Now, as we can see above, in order to overcome heavyweight contexts of GHC caused by synchronization among fine-grain processes (threads) for data dependencies and make the best use of parallel execution potentialities, the authors will aim at a multithreaded processor which can switch

lightweight contexts and propose that the Multithreaded Pipeline Processor for GHC Execution. This architecture can execute GHC efficiently, is of much benefit to each language implying parallelism, and make the best of parallel execution potentialities. There are at least four things which the authors try in sequence in order to prove the proposal. First, the authors make multithreaded pipeline processor of simple structure. Second, the authors simulate execution of GHC in practice.
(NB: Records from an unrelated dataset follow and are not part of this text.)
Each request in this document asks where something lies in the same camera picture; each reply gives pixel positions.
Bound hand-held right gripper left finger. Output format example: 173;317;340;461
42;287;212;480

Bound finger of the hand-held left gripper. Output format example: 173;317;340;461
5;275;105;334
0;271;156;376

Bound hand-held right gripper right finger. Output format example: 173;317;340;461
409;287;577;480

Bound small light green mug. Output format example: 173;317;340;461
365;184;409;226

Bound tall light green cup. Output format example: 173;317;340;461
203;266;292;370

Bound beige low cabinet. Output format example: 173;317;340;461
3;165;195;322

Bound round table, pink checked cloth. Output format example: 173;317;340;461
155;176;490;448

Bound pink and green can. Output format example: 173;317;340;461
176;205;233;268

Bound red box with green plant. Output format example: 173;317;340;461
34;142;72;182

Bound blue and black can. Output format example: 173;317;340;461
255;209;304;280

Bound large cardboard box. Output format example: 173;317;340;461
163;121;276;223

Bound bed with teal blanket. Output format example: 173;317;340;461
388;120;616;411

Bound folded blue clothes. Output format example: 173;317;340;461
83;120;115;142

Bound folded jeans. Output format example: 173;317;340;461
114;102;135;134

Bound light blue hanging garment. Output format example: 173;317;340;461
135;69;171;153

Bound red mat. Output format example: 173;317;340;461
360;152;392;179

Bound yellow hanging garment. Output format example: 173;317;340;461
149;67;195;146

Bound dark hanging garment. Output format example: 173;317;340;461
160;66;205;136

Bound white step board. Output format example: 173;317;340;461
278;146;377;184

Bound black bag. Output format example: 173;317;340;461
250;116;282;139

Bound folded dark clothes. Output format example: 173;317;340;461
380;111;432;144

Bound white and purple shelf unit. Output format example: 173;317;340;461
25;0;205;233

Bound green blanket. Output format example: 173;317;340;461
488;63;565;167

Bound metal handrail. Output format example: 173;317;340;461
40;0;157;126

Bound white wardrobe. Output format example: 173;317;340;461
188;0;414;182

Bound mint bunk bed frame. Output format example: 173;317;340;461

Third, the authors have it improve performance by making the best of parallel execution potentialities in GHC. Fourth, the authors suggest common parallel execution mechanism which can be applied to each language implying parallelism. we use high-level logic synthesis sysytem PARTHENON which is Parallel Architecture Refiner THEorized by Ntt Original coNcept in order to design the processor and simulate it. The CPU executes each instruction in a series of small steps. This sequence of steps is frequently referred to as the fetch-decode-execute cycle. It is central to the operation of all computers. Thus, the execution cycle of a most fundamental instruction is three phases: fetch, decode, execution. These instruction phases can be executed by an instruction pipeline. Because of designing simpler processor and simulating more efficiently, we apply three-stage instruction pipeline as a most fundamental pipeline structure. Moreover, in order to process unification of GHC efficiently, JTD is needed as we can see in above. Consequently, the author designs two kinds of processors and carries out basic evaluations of the proposed mechanisms in order to show that the proposed architecture is efficient. One is pipeline processor including three-stage instruction pipeline and JTD. The other is multithreaded pipeline processor including three-stage instruction pipeline and JTD.

#### 5 Simulation

The authors conduct four simulation whose programs is all hand-compiled code on those processors to prove the proposal whose architecture is efficient for execution in GHC and each language implying parallelism. First, the authors test whether JTD is efficient or not. Second, the authors perform thread saturation tests in order to confirm that the processor is being fully utilized, as long as there are enough threads in the processor so that the

number of pipeline stages are filled with the number of threads. Third, the authors cause test program implying a necessity of a synchronization run in order to show hiding effect of processing of synchronization. Fourth, the authors carried out test program implying parallelism which does not depend the characteristic code of the parallel paradigm. As this program, we use matrix multiplication.

#### 6 Consideration

Those perfomance evaluations indicate that JTD is capable of reducing clock cycles by about seventy percent, Multithreaded architecture can provide that high performance pipeline for execution of GHC, execution of GHC including JTD, and execution of program implying parallelism and make the values of CPI about 1.0. As a result, the authors consider two things. First, multithreaded pipeline processor including JTD can greatly improve GHC execution performance by making the best of parallel execution potentialities in GHC. Seconds, multithreaded pipeline processor including JTD can provide parallel execution mechanism commonly which is of much benefit to each language implying parallelism.

#### 7 Conclusion

The authors conclude two things. First, multithreaded pipeline processor including JTD can greatly improve GHC execution performance by making the best of parallel execution potentialities in GHC. Seconds, multithreaded pipeline processor including JTD can provide parallel execution mechanism commonly which is of much benefit to each language implying parallelism.